だからさっきから、見るからにヤバそうな魔物が普通に徘徊していたのか。
――いや待て。
俺の初期転移スポット、運悪すぎだろ!?
初心者に優しくないにも程がある。
「じゃあさ、なんでレイはそんな危ない場所にいるんだ?普通、近づかないだろ」
「それはですね〜」
レイは胸を張り、えっへんと得意げに言った。
「魔域には、美味しい食べ物がたくさんあるからですよ〜」
「……理由それだけ?」
「あ、ちなみに」
急に話題を切り替え、ドヤ顔で続ける。
「私はAランク冒険者ですよ〜。
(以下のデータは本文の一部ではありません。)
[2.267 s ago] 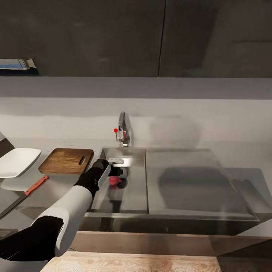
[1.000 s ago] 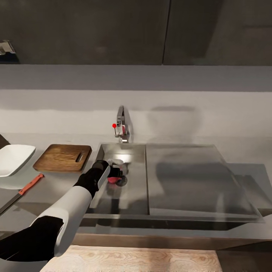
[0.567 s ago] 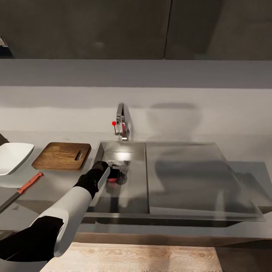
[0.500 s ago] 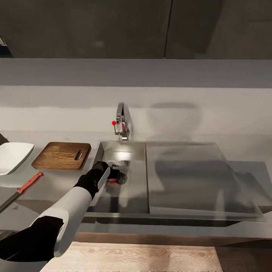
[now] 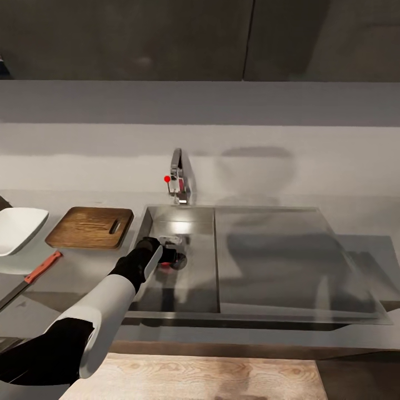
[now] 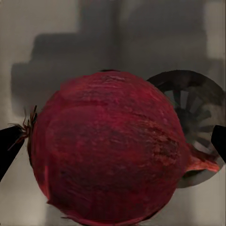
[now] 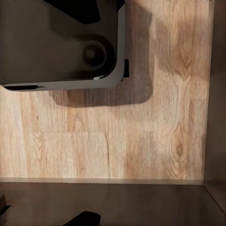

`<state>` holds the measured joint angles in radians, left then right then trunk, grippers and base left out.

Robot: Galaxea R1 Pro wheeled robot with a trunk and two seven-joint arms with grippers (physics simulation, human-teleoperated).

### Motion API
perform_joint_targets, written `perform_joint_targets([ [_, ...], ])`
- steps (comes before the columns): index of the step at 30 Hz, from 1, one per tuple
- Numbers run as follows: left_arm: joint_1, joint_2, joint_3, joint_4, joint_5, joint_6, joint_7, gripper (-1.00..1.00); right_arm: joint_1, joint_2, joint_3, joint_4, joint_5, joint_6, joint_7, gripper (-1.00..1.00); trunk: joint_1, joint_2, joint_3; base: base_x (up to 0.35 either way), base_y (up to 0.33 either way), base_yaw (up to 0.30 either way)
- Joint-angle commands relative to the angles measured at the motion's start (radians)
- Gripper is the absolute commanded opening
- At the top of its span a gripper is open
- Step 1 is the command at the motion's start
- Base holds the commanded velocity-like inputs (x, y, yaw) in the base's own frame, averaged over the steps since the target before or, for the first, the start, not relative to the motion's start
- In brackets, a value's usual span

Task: In the kitchen, take the Vidalia onion out of the sink, dice it on the chopping board with the paring knife, put the diced onion into the bowl on the countertop, then place both the paring knife and the chopping board into the sink.

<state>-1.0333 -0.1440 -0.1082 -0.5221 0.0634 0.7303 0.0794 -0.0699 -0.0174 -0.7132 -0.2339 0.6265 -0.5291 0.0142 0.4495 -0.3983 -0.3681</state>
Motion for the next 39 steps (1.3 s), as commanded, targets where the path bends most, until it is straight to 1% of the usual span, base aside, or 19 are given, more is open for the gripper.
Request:
perform_joint_targets([
  [1,-0.001,0.001,-0.005,-0.002,0.007,0.004,0.008,-1.00,-0.001,0.000,-0.009,0.001,0.009,-0.005,0.001,1.00,0.001,-0.002,-0.002,0.000,0.000,0.000],
  [17,0.000,0.001,-0.004,-0.004,0.007,0.004,0.010,-1.00,-0.001,0.000,-0.014,0.001,0.006,-0.006,0.000,1.00,0.001,-0.002,-0.001,0.000,0.000,0.000],
  [29,0.000,0.001,-0.004,-0.013,0.007,0.006,0.010,-1.00,-0.001,0.001,-0.017,-0.001,0.004,-0.006,-0.002,1.00,0.001,-0.002,0.015,0.000,0.000,0.000],
  [36,0.000,0.001,-0.005,-0.192,0.009,0.022,0.012,-1.00,-0.001,0.001,-0.017,-0.001,0.004,-0.006,-0.002,1.00,0.001,-0.002,0.026,0.000,0.000,0.000],
  [39,0.001,0.001,-0.005,-0.241,0.009,0.059,0.013,-1.00,-0.001,0.001,-0.017,-0.001,0.004,-0.006,-0.002,1.00,0.001,-0.002,0.031,0.000,0.000,0.000],
])
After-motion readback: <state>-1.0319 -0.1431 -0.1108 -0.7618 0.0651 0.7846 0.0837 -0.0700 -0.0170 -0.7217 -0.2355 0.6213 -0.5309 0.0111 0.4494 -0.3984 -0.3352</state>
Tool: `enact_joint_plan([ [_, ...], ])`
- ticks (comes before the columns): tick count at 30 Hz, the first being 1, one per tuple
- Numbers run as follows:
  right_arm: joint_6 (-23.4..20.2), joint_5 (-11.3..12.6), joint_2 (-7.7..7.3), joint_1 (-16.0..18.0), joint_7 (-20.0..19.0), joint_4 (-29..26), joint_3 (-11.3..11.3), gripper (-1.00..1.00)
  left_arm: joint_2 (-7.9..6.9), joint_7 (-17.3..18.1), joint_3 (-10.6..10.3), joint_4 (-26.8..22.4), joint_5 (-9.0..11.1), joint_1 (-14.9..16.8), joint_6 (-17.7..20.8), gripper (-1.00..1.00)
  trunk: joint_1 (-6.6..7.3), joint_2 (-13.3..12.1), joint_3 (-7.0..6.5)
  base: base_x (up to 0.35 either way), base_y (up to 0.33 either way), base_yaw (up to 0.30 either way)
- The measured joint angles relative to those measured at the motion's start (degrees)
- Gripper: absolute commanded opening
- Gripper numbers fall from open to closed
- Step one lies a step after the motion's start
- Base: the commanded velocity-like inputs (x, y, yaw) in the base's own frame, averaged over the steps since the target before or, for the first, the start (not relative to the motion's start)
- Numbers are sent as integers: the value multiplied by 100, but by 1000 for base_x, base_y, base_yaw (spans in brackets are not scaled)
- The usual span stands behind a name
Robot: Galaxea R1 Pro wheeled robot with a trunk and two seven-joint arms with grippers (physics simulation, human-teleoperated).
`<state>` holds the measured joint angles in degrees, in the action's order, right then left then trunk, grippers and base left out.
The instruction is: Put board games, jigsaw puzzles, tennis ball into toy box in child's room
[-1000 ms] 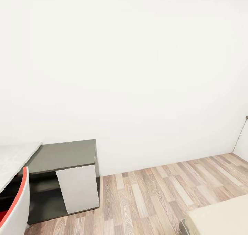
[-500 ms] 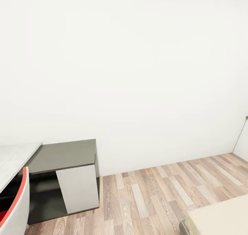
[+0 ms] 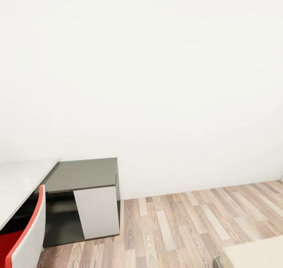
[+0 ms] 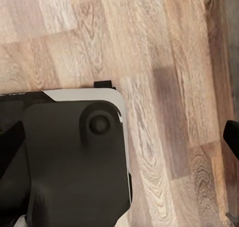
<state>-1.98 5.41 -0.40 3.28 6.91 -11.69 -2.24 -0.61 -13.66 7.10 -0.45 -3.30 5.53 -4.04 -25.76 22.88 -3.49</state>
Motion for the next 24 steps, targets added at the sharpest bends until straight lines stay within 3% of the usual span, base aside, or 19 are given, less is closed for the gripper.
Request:
enact_joint_plan([
  [11, 0, -83, 54, -2, 178, 0, -192, 100, 38, -3, 0, 0, 4, -2, -2, 100, 0, 0, 5, 0, 0, 267],
  [24, 14, -91, 56, -3, 227, 0, -252, 100, 95, 47, -14, -17, -36, -1, 12, 100, 0, 0, 10, 0, 0, 46],
])
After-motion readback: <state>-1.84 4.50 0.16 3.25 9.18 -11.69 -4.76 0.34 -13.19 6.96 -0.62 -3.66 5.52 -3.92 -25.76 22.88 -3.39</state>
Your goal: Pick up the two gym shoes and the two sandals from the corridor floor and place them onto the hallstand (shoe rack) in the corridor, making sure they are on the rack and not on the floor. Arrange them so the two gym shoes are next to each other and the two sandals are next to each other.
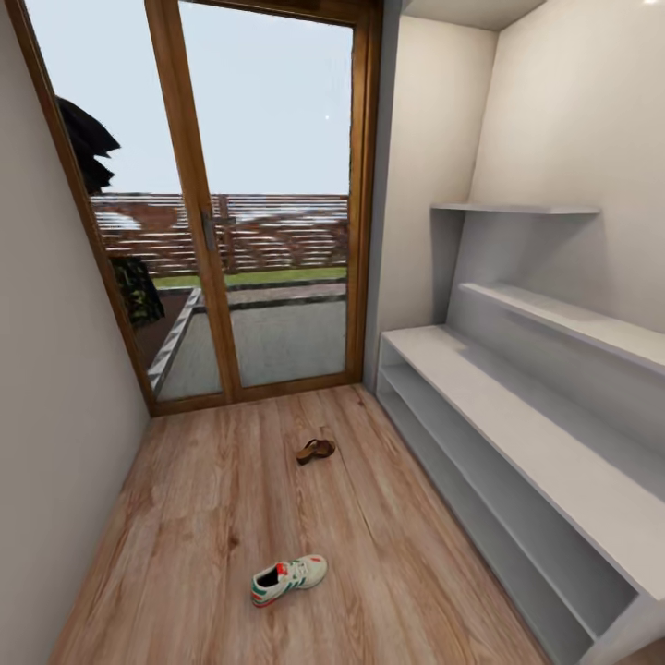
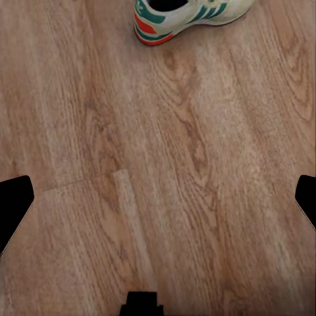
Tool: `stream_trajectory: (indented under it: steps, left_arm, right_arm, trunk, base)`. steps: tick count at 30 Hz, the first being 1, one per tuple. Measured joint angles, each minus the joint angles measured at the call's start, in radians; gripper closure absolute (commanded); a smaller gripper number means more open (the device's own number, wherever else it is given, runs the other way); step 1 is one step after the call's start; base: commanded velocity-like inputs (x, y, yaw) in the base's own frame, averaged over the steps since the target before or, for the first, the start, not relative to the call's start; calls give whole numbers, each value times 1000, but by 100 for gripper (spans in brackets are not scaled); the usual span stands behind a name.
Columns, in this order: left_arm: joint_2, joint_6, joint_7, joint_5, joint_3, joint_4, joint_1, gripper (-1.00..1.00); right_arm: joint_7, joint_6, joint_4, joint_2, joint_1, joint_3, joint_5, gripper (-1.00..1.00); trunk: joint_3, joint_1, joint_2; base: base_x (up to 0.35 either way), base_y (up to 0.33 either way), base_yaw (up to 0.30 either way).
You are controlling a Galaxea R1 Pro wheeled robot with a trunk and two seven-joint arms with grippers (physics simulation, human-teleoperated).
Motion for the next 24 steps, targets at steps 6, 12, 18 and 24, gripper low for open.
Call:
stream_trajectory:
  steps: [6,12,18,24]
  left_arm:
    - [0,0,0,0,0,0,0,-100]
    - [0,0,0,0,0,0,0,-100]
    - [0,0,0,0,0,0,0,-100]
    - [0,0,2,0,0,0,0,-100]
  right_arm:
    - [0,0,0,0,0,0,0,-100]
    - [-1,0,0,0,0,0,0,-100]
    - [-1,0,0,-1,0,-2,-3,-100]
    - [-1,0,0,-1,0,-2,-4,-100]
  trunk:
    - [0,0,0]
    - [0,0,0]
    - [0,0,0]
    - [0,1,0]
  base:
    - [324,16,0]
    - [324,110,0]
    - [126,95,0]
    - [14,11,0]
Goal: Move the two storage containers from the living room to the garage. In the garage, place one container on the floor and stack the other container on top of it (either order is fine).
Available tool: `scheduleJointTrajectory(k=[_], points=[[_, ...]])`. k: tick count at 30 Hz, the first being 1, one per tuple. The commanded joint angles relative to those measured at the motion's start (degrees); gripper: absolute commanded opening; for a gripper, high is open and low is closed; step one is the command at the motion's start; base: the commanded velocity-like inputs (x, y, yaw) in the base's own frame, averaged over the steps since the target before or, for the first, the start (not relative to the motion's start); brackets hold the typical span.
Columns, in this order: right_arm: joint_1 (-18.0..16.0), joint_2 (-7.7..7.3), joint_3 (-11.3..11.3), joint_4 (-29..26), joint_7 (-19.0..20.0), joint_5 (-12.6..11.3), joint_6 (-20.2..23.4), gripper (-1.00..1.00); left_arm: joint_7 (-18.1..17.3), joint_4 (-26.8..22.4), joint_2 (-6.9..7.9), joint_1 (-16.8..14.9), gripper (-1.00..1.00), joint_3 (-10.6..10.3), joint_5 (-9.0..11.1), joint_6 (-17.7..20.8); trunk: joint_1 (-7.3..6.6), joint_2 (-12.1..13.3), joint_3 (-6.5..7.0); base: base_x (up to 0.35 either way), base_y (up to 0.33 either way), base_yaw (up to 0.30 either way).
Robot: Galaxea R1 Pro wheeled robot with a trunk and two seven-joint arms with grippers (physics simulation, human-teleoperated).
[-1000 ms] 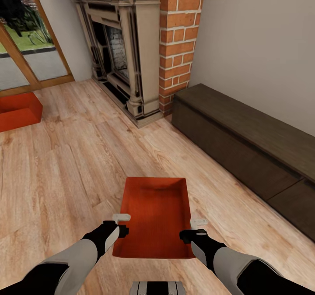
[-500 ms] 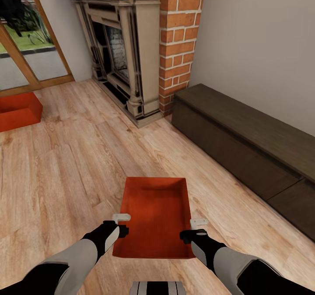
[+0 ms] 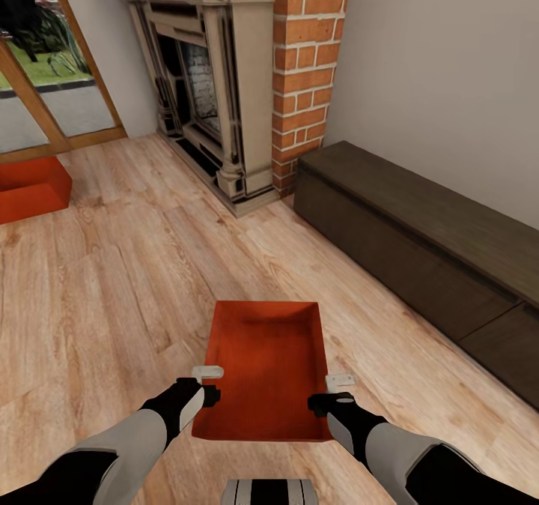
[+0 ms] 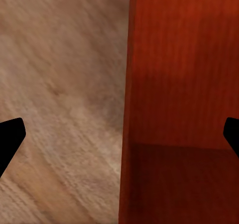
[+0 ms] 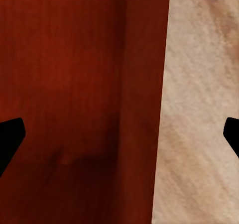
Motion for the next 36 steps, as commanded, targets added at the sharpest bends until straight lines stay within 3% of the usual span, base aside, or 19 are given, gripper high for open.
scheduleJointTrajectory(k=[1,22,27,36], points=[[0.0,0.00,0.5,-0.1,-0.3,-0.4,0.2,1.00,0.2,-0.1,-0.01,0.0,1.00,0.0,0.2,0.3,0.00,0.0,-0.04,0.000,0.000,0.000],[0.0,-0.02,0.5,-0.1,-0.3,-0.4,0.2,1.00,0.2,-0.1,-0.01,0.0,1.00,0.0,0.2,0.3,0.00,0.0,-0.04,0.000,0.000,0.000],[0.0,0.00,0.5,-0.1,-0.3,-0.4,0.2,1.00,0.2,-0.1,-0.01,0.0,1.00,0.0,0.2,0.3,1.09,-2.0,-0.94,0.000,0.000,0.000],[0.0,-0.03,0.5,-0.1,-0.3,-0.4,0.2,1.00,0.2,-0.1,-0.01,0.0,1.00,0.0,0.2,0.3,1.09,-2.0,-0.94,0.000,0.000,0.000]])
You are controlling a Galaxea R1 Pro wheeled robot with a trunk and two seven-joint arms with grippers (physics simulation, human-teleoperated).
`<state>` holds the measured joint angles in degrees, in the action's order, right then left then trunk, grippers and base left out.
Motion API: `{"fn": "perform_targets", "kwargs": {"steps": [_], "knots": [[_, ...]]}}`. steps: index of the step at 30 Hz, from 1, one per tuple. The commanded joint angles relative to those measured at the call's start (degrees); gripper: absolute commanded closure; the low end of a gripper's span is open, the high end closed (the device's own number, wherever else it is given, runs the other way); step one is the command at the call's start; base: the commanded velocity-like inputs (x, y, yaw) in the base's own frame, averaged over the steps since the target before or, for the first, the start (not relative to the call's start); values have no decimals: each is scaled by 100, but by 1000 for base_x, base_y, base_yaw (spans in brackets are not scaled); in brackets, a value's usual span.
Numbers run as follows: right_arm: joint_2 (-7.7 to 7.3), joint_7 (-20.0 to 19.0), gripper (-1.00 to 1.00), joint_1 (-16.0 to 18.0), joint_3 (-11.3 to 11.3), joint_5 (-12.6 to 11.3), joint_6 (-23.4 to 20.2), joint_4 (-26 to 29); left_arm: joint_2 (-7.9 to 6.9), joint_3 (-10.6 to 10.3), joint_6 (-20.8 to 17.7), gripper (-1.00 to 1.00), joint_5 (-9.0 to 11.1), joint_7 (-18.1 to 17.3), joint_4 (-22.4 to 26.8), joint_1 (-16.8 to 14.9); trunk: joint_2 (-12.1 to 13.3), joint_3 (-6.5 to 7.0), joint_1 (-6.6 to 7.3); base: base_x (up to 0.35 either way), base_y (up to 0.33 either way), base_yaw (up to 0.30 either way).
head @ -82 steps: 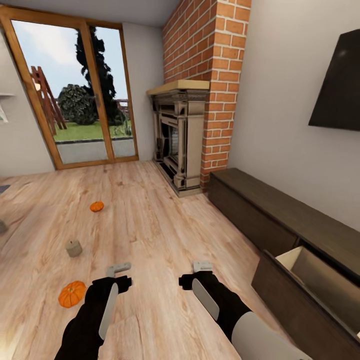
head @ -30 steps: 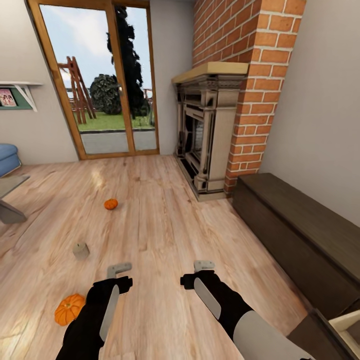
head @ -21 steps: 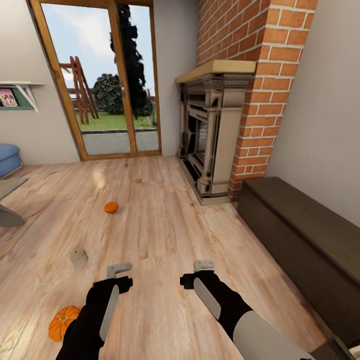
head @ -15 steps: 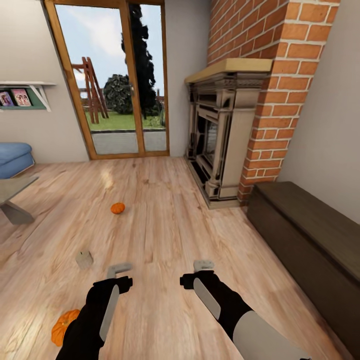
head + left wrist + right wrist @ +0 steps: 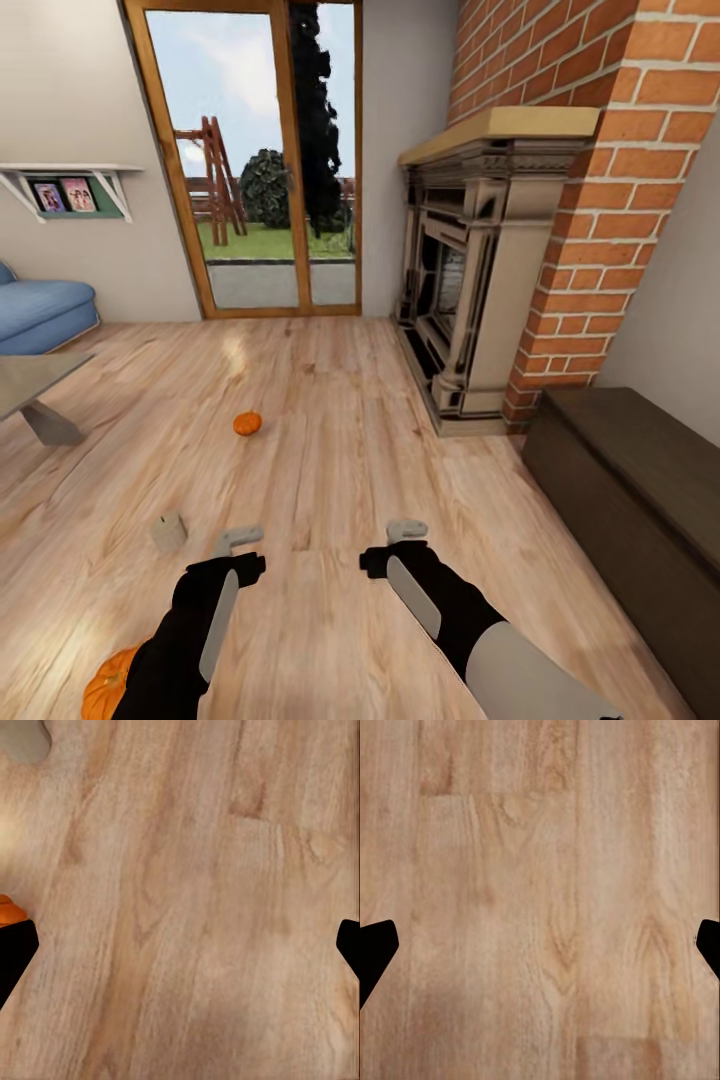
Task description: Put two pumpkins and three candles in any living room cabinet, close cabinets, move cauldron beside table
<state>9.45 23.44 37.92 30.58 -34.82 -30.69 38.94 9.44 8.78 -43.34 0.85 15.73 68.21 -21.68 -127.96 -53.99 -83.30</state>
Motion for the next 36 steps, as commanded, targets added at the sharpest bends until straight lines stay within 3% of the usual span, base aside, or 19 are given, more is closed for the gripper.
{"fn": "perform_targets", "kwargs": {"steps": [1,8,36], "knots": [[-4,55,-100,5,27,-60,-7,8,5,7,-26,-100,11,18,8,-3,-2,-6,-2,292,-178,5],[-4,61,-100,5,36,-60,-7,8,5,9,-26,-100,13,18,8,-3,-2,-6,-2,292,-170,96],[-3,55,-100,5,45,-60,-7,8,5,-15,-19,-100,11,18,8,-3,-2,-6,-2,291,-156,276]]}}
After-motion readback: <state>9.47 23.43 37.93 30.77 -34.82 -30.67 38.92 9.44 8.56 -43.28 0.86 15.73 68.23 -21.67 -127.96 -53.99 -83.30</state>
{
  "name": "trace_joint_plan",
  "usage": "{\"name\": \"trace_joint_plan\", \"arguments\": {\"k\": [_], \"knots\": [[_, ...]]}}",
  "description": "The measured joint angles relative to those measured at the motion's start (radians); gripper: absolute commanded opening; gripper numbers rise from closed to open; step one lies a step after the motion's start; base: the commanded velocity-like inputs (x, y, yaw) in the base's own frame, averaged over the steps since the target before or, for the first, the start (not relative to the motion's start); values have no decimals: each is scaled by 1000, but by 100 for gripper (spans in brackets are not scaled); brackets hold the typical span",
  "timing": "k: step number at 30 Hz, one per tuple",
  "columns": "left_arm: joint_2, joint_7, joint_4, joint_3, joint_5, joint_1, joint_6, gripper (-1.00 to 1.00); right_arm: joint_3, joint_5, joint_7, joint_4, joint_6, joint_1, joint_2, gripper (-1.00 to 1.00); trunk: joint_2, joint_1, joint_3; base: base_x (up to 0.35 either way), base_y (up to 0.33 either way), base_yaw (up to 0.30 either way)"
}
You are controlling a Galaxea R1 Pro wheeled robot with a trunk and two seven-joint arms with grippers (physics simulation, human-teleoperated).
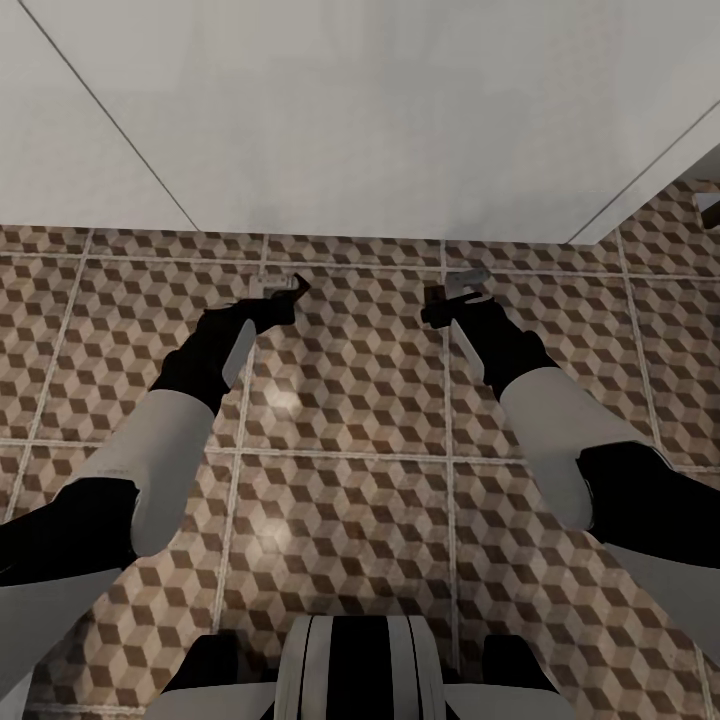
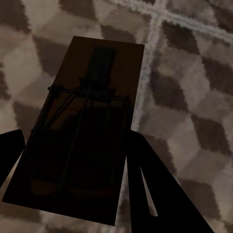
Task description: Take the four mousetraps from the cabinet in the bathroom and place them on the bathroom floor. Make sure all four end up on the same floor surface, and ensure that at least two of them are either under or directly next to the same bathroom sink.
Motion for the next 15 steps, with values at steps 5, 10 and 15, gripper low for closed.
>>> {"name": "trace_joint_plan", "arguments": {"k": [5,10,15], "knots": [[0,0,3,-3,0,0,0,-100,0,0,0,0,0,0,0,-100,0,0,0,0,0,0],[-3,-1,34,-4,0,0,0,-100,0,0,0,0,0,0,2,-100,0,0,0,0,0,0],[-4,-5,52,-3,0,0,1,-100,0,0,0,0,0,0,2,-100,0,0,0,0,0,0]]}}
強いですよ〜?」
「へえー」
「……え?」
レイの動きが、ぴたりと止まった。
「ちょ、ちょっと待ってください」
「反応、薄すぎませんか?マスター」
腕を組み、じーっとこちらを睨んでくる。
視線が微妙に痛い。
「いや、そう言われてもな」
「あ……そうでした」
やれやれ、と肩をすくめる。
「マスター、この世界の常識が分からないんでしたね」
そこから、なぜか講義が始まった。
「いいですか?冒険者ランクというのはですね」
「E・D・C・B・A・S、この順番で上がっていくんです」
やけに丁寧だ。
「そして私は……上から二番目のAランク。しかも、ソロですよ?ソロでAランクって、実はかなり凄いんですからね!!」
どうだ!とでも言いたげに、必死な目で見上げてくる。
「へえー」
「ねえ!?」
「もう少し驚いてもいいんじゃないんですか!!」
「Aランクですよ!Aランク!!」
食い気味に詰め寄ってきた。
どうやら、想定していた反応とだいぶ違ったらしい。
ギルドのランク制度まで懇切丁寧に説明してくれたが、正直そこまで驚けない。
だって――
あの巨大なクマみたいな魔物と、正面から互角にやり合ってたんだぞ。
あれを見た後で「実はAランクです」って言われても、
そりゃそうだろとしか思えない。
レイはついに俺の真正面まで来て、じっと見上げてきた。
目尻が少し潤み、声まで震え始める。
「ねえ……ちょっとは驚いてくださいよぉ……」
……あ、これ面倒なやつだ。
驚かないと、たぶん一生この調子だ。
仕方ないので、俺は驚くフリをすることにした。
「わあ〜Aランク冒険者に会えるなんて驚きだな〜サインとか欲しいな〜」
自分でも分かるほど、感情ゼロの棒読みだったが――
効果は抜群だった。
「そうでしょう!」
レイの表情が一気に明るくなる。
「こんな私と契約できたこと、喜んでいいんですよ!」
腰に手を当て、ふんすと鼻を鳴らす。
「しかもですよ!聖騎士はこの世界にたった五人しかいない、超レア職業なんですよ!私!」
「それは……凄いな」
「でしょ?」
満足そうに腕を組み、何度もうんうんと頷く。
さっきまで涙目だったのが嘘みたいだ。
感情の切り替えが早すぎる。
ただの大食い女騎士だと思っていたが、
本当に凄い人だということは、よく分かった。
……分かったんだが。
同時に、色々と惜しい人だなとも思ってしまった。